Beginning with the line that contains "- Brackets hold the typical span", extract each line through the end of the listing below, with no additions or omissions.

_ _ _

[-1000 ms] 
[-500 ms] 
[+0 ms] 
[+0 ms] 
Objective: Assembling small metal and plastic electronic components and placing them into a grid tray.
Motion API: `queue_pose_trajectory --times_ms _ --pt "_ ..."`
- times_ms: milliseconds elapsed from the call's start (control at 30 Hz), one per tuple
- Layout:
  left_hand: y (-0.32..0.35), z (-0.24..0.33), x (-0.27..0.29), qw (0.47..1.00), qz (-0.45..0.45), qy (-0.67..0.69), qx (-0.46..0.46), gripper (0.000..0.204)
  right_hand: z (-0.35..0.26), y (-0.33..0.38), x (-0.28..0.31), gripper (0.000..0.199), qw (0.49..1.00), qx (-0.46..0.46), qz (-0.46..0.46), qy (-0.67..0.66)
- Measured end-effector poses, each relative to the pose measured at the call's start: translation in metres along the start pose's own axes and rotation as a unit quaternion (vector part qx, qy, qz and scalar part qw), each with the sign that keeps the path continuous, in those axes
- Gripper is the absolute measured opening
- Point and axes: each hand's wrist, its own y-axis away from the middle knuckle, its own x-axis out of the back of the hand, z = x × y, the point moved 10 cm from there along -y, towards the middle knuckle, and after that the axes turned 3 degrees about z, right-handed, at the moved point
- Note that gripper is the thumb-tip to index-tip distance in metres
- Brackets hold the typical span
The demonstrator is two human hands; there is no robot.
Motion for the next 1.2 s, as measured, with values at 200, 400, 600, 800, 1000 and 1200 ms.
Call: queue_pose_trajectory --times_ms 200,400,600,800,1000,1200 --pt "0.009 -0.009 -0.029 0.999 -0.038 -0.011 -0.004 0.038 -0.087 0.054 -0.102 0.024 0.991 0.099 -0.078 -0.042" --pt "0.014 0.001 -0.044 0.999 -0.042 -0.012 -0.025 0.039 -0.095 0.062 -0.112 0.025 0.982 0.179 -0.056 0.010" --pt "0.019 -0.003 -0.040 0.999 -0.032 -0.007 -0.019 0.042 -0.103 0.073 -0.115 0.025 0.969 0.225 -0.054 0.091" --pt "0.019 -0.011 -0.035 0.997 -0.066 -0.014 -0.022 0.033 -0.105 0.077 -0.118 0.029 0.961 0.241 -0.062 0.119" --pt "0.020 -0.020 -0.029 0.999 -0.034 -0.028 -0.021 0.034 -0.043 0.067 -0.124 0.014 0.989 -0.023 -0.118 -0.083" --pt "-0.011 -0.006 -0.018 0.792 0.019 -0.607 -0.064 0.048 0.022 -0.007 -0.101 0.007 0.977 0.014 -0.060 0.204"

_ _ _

_Final answer_
- Brackets hold the typical span
The demonstrator is two human hands; there is no robot.
Motion for the next 1.2 s, as measured, with values at 200, 400, 600, 800, 1000 and 1200 ms.
Call: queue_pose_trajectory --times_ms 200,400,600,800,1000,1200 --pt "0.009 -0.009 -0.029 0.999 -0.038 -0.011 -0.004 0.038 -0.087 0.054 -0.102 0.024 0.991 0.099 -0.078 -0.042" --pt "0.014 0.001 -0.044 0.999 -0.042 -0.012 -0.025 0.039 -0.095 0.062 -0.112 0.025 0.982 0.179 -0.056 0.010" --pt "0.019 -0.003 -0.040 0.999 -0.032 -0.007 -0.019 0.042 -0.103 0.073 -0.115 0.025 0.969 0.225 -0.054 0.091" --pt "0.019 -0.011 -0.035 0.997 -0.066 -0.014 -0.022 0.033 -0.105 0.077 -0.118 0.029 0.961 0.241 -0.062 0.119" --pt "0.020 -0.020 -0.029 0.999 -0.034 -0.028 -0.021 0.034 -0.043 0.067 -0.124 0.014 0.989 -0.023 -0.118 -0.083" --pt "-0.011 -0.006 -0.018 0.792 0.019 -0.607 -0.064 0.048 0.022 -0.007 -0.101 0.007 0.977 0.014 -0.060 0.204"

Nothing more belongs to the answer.